Bioinformatics Research Center, Aarhus University, Aarhus, Denmark.
PLoS Genet. 2012;8(12):e1003125. doi: 10.1371/journal.pgen.1003125. Epub 2012 Dec 20.
We present a hidden Markov model (HMM) for inferring gradual isolation between two populations during speciation, modelled as a time interval with restricted gene flow. The HMM describes the history of adjacent nucleotides in two genomic sequences, such that the nucleotides can be separated by recombination, can migrate between populations, or can coalesce at variable time points, all dependent on the parameters of the model, which are the effective population sizes, splitting times, recombination rate, and migration rate. We show by extensive simulations that the HMM can accurately infer all parameters except the recombination rate, which is biased downwards. Inference is robust to variation in the mutation rate and the recombination rate over the sequence and also robust to unknown phase of genomes unless they are very closely related. We provide a test for whether divergence is gradual or instantaneous, and we apply the model to three key divergence processes in great apes: (a) the bonobo and common chimpanzee, (b) the eastern and western gorilla, and (c) the Sumatran and Bornean orang-utan. We find that the bonobo and chimpanzee appear to have undergone a clear split, whereas the divergence processes of the gorilla and orang-utan species occurred over several hundred thousands years with gene flow stopping quite recently. We also apply the model to the Homo/Pan speciation event and find that the most likely scenario involves an extended period of gene flow during speciation.
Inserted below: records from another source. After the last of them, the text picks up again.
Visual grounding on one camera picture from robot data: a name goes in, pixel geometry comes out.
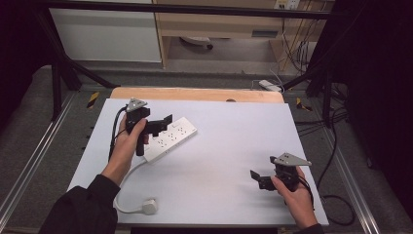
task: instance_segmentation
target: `person's right hand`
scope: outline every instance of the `person's right hand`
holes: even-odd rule
[[[297,167],[297,172],[299,176],[305,178],[300,167]],[[283,196],[298,228],[304,229],[318,223],[314,214],[310,193],[303,184],[299,183],[297,190],[291,192],[279,178],[271,176],[271,181],[276,186],[279,194]]]

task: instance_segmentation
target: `power strip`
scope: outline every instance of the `power strip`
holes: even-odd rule
[[[262,80],[262,81],[258,82],[258,84],[262,88],[264,88],[266,90],[269,90],[269,91],[279,92],[281,90],[277,85],[269,82],[268,80]]]
[[[149,144],[145,144],[143,157],[148,163],[153,163],[173,148],[192,137],[197,132],[185,117],[168,125],[168,130],[159,133],[158,137],[149,137]]]

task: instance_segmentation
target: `metal frame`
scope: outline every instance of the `metal frame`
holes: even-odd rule
[[[73,99],[77,93],[72,92],[69,94],[64,103],[61,113],[56,117],[56,120],[49,125],[49,128],[46,130],[36,149],[32,153],[30,159],[28,160],[26,166],[19,175],[19,178],[16,180],[6,199],[0,207],[0,233],[5,228],[7,222],[12,216],[13,211],[19,203],[21,196],[23,195],[25,189],[27,188],[30,180],[33,178],[37,168],[42,162],[43,157],[45,156],[49,146],[51,145],[57,131],[59,130],[61,124],[66,117]]]
[[[222,16],[245,16],[265,18],[290,18],[290,19],[314,19],[314,20],[342,20],[349,18],[349,14],[306,12],[287,10],[268,10],[235,7],[211,7],[211,6],[189,6],[189,5],[166,5],[166,4],[139,4],[139,3],[114,3],[114,2],[91,2],[91,1],[64,1],[64,0],[38,0],[30,2],[33,14],[47,35],[50,44],[56,54],[56,63],[53,64],[54,75],[54,116],[57,117],[61,110],[61,94],[58,79],[63,78],[69,90],[79,90],[82,86],[75,71],[81,72],[95,80],[106,88],[116,88],[119,85],[107,82],[103,78],[89,71],[84,66],[72,60],[65,52],[58,35],[52,29],[45,17],[45,11],[54,9],[93,10],[93,11],[116,11],[116,12],[146,12],[146,13],[176,13],[176,14],[202,14]]]
[[[310,99],[313,109],[315,110],[319,119],[321,119],[321,104],[318,100],[311,98]],[[326,136],[329,146],[331,149],[334,145],[334,134],[331,129],[323,128],[324,135]],[[340,149],[340,146],[337,145],[336,152],[334,154],[334,162],[336,164],[337,170],[343,179],[344,186],[346,187],[349,197],[352,200],[353,206],[357,213],[358,219],[361,223],[362,228],[365,233],[369,234],[378,234],[380,233],[379,226],[376,223],[376,220],[368,208],[367,202],[362,195],[360,188],[358,187],[357,181],[353,176],[350,167],[348,166],[346,159]]]

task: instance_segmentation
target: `white tabletop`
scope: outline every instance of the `white tabletop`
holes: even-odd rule
[[[120,206],[133,210],[157,200],[154,215],[122,214],[131,225],[279,226],[294,224],[277,191],[260,190],[249,170],[275,174],[270,156],[284,152],[305,159],[287,104],[222,101],[146,100],[159,120],[186,117],[198,132],[152,165],[133,173],[121,190]],[[128,99],[107,99],[69,189],[89,186],[107,163],[112,126]],[[141,160],[135,156],[132,165]],[[308,167],[302,167],[315,197],[316,217],[328,221]]]

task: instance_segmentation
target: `black stand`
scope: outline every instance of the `black stand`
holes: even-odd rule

我们提出了一个隐马尔可夫模型(HMM),用于推断物种形成过程中两个群体之间逐渐隔离的情况,模型将其表示为基因流动受限的时间间隔。HMM 描述了两个基因组序列中相邻核苷酸的历史,使得核苷酸可以通过重组分离,可以在种群之间迁移,或者可以在不同的时间点合并,所有这些都取决于模型的参数,即有效种群大小、分裂时间、重组率和迁移率。我们通过广泛的模拟表明,HMM 可以准确推断除重组率以外的所有参数,而重组率存在向下偏差。在序列中的突变率和重组率以及未知的基因组相位变化下,推断都是稳健的,除非它们非常接近。我们提供了一种测试分歧是逐渐的还是瞬时的方法,并将模型应用于大猩猩中的三个关键分歧过程:(a)倭黑猩猩和普通黑猩猩,(b)东部和西部大猩猩,以及(c)苏门答腊猩猩和婆罗洲猩猩。我们发现倭黑猩猩和黑猩猩似乎经历了明显的分裂,而大猩猩和猩猩物种的分化过程发生在几十万年前,最近才停止了基因流动。我们还将模型应用于人类/黑猩猩的物种形成事件,并发现最有可能的情况是在物种形成过程中存在一个扩展的基因流动时期。